Friday, the Erasmus Student Network organized its official kick-off event for the new Erasmus students at HiMolde and emphasized the university’s international makeup by celebrating the Chinese New Year’s Eve.
By RAPHAELA OSSBERGER (text & photo)
What comes into your mind when thinking about China? Well, the world-famous spring rolls are definitely one very typical item. ESN’s Vice-President Sienna Li therefore took the chance to teach some international students how to prepare spring rolls. All you need are shaved vegetables as carrots, cabbage, mushrooms, boiled Chinese glass noodles and, if desired, chopped meat. These ingredients are mixed together and wrapped in a special spring roll pastry. Finally, the ready-made spring rolls get deep-fried in hot oil to become crispy brown.
“Usually, we eat a lot when celebrating New Year – but not spring rolls”, Sienna admitted with a laugh. Instead, Chinese families enjoy a great banquet consisting of chicken, fish and loads of other delicious dishes.
The days before New Year regularly turn out to be a tough “competition” among the Chinese people as everyone heads back home to the family.
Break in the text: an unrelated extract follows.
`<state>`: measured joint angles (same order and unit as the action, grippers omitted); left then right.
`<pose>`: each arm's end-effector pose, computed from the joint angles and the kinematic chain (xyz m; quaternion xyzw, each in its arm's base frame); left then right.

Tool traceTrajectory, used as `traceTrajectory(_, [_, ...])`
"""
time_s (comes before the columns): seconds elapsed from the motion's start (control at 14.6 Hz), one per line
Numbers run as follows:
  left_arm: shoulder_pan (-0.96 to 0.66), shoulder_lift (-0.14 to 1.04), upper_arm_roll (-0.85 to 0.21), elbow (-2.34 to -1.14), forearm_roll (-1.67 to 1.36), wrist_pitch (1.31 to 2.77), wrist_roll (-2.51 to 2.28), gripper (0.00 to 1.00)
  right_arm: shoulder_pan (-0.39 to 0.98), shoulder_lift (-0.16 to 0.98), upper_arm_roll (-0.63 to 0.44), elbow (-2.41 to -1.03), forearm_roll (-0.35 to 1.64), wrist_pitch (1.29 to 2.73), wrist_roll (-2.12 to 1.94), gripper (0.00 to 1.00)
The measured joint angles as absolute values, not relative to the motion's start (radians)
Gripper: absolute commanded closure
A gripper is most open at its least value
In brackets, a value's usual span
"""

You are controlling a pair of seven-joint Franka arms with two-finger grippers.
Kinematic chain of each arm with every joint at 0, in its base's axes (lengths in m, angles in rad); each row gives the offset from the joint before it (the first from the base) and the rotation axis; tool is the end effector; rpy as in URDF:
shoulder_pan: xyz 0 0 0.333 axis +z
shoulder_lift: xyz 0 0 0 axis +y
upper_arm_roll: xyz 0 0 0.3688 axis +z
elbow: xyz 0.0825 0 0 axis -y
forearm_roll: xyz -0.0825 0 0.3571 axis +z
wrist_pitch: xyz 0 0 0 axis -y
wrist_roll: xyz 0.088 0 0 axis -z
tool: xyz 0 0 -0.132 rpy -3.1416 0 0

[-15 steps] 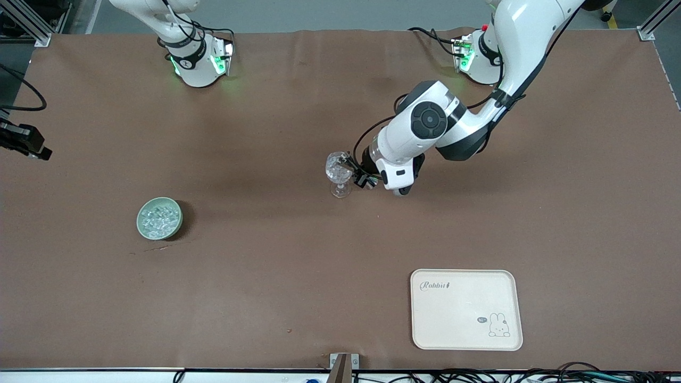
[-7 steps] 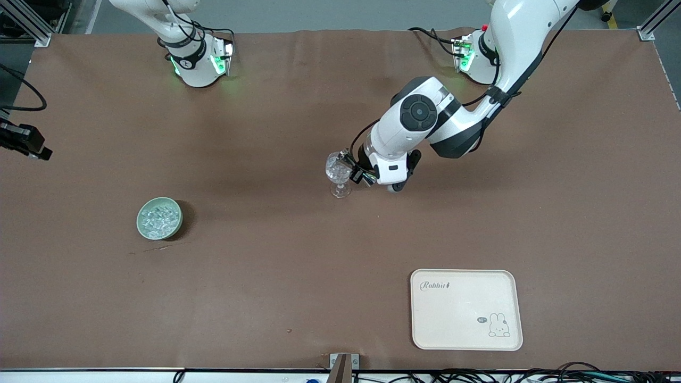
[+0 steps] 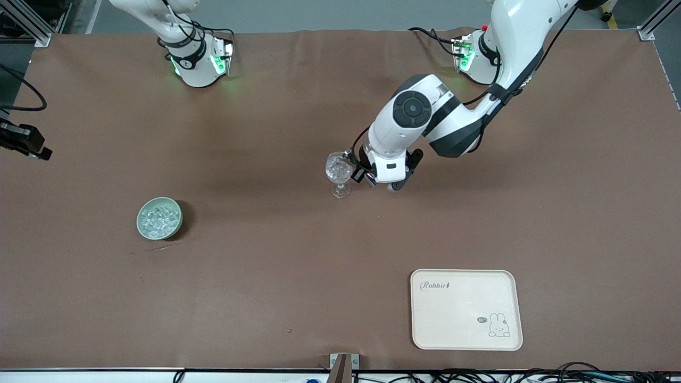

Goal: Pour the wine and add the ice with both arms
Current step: 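Tilt the jigger over the wine glass rim with the left gripper, then draw the left gripper with the jigger back from the glass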

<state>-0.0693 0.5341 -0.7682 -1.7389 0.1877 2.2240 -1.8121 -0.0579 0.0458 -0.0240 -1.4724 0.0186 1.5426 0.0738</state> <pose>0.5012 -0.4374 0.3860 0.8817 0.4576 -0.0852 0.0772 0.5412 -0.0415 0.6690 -0.9969 0.0774 -0.0122 0.0087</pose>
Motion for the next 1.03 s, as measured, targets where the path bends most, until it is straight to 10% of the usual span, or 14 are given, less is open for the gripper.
traceTrajectory(1.03, [-0.09,0.533,-0.782,-1.711,0.355,2.152,-1.959,0.99,-0.058,0.046,-0.024,-1.473,0.019,1.543,0.074,0.98])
“No matter how far you are, you celebrate that evening with your family. So that days, there is always a big fight for train and flight tickets”, Ting Chao, a Logistics student from Beijing explained. “For me, this was unfortunately not an option now because of the university.”
According to current figures, around 356 million Chinese use the train and almost 60 million go by plane these days.
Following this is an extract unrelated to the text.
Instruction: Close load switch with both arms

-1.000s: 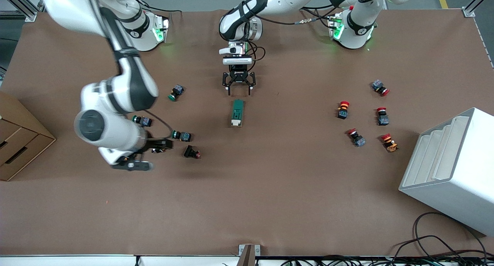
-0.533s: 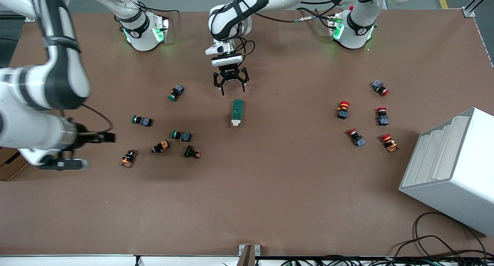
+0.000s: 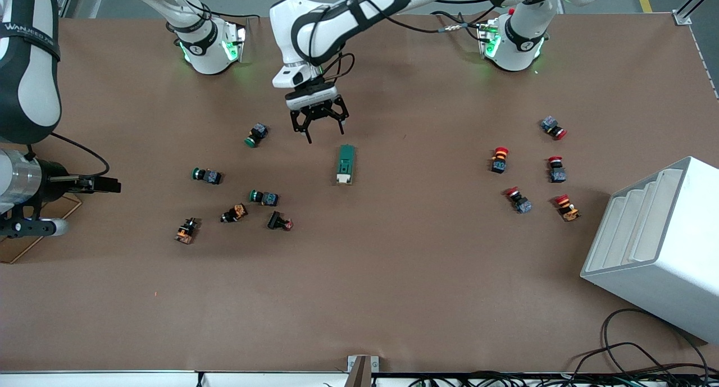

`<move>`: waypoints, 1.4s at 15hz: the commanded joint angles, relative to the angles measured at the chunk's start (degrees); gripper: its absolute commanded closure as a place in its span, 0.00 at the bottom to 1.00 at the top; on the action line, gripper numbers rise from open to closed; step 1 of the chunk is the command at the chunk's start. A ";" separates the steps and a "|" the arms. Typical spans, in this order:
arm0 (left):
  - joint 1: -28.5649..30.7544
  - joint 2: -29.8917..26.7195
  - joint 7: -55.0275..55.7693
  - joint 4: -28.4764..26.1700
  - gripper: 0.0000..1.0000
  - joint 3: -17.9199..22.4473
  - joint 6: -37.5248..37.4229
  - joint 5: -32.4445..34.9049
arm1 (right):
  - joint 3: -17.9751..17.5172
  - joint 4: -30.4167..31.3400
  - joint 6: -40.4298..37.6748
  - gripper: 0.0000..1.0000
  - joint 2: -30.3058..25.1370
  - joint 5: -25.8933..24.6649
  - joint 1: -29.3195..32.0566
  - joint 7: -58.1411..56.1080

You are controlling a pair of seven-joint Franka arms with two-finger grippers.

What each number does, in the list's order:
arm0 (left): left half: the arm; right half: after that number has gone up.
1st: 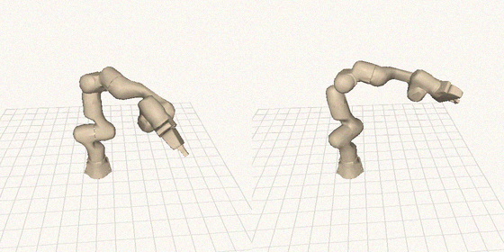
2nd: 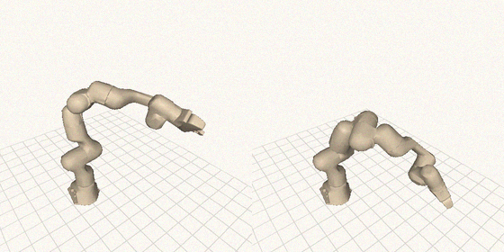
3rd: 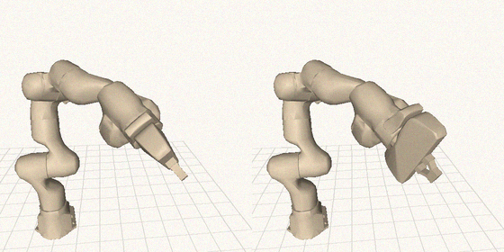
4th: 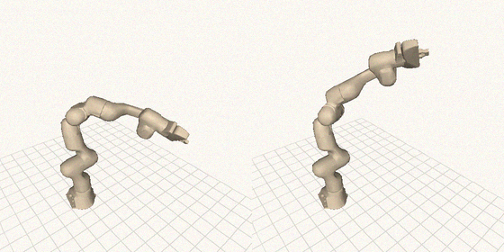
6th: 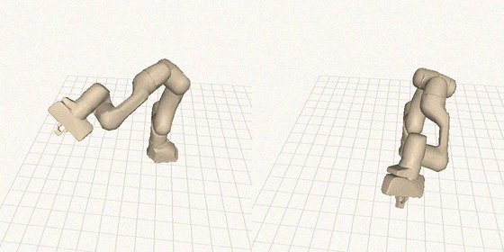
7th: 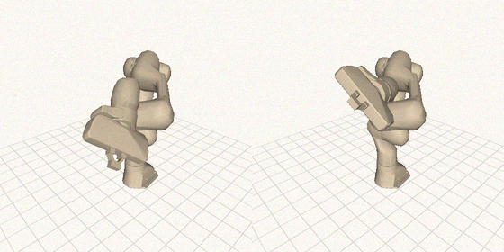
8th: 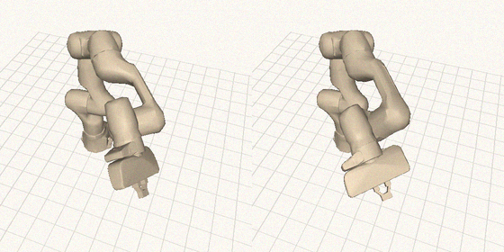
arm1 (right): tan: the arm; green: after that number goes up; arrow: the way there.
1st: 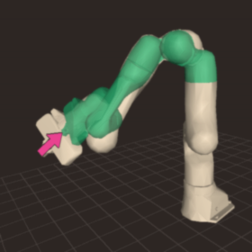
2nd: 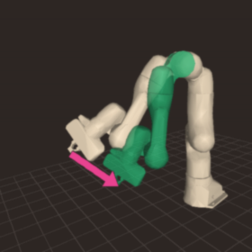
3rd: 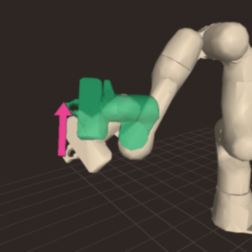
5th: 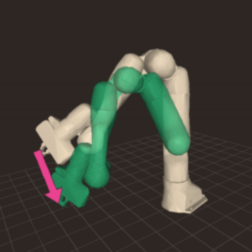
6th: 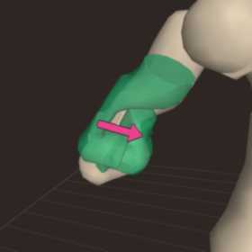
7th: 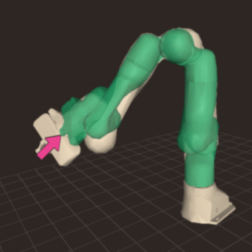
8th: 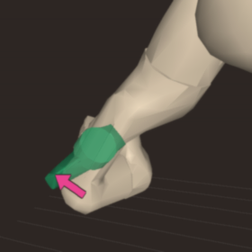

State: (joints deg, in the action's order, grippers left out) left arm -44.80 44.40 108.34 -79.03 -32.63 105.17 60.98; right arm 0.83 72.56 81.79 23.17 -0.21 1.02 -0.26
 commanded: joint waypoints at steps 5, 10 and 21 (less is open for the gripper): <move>13.84 -12.47 -34.54 4.24 0.00 -0.24 -0.76 -23.76 | -1.44 -2.42 -3.12 0.00 0.12 -0.32 1.00 0.17; 24.66 -19.42 -50.48 4.24 0.00 -0.24 -1.72 -36.53 | -1.79 -2.42 -5.32 0.00 -1.36 0.04 1.00 0.52; 48.30 -29.62 -74.20 5.29 0.00 -0.24 -13.84 -49.63 | -1.35 2.14 -6.99 0.00 -10.68 -0.49 0.38 -0.36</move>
State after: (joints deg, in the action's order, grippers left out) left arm 1.08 17.40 38.72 -73.20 -32.59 94.32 12.87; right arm -0.21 70.11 73.44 16.60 -0.22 1.09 -0.25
At New Year’s Eve the national TV station in China broadcasts an entertaining gala show that is an almost institutionalized viewing everyone in the country loves to watch. At midnight – just as all over the world – big fireworks light up the sky and welcome the New Year.
As it is a long tradition in China, every year is characterized by a sign of the Chinese zodiac. Right now, the year of the rooster was rung in. Together with everyone’s own Chinese zodiac sign, depending on their year of birth, this determines your horoscope for the year.
“People born as dragons, meaning for example in 1988, or those born as monkey in 1992, are supposed to have a good year now. Roosters, meaning people been born in 1993, or rabbits with a year of birth of 1987, however, should be careful because the current year is thought to bring bad luck for those”, Ting Chao gave an insight into the Chinese astrology.
During the Welcome Party the students could therefore find out their Chinese zodiac signs – and of course having a lot of fun playing the newly-forged chopstick beer pong.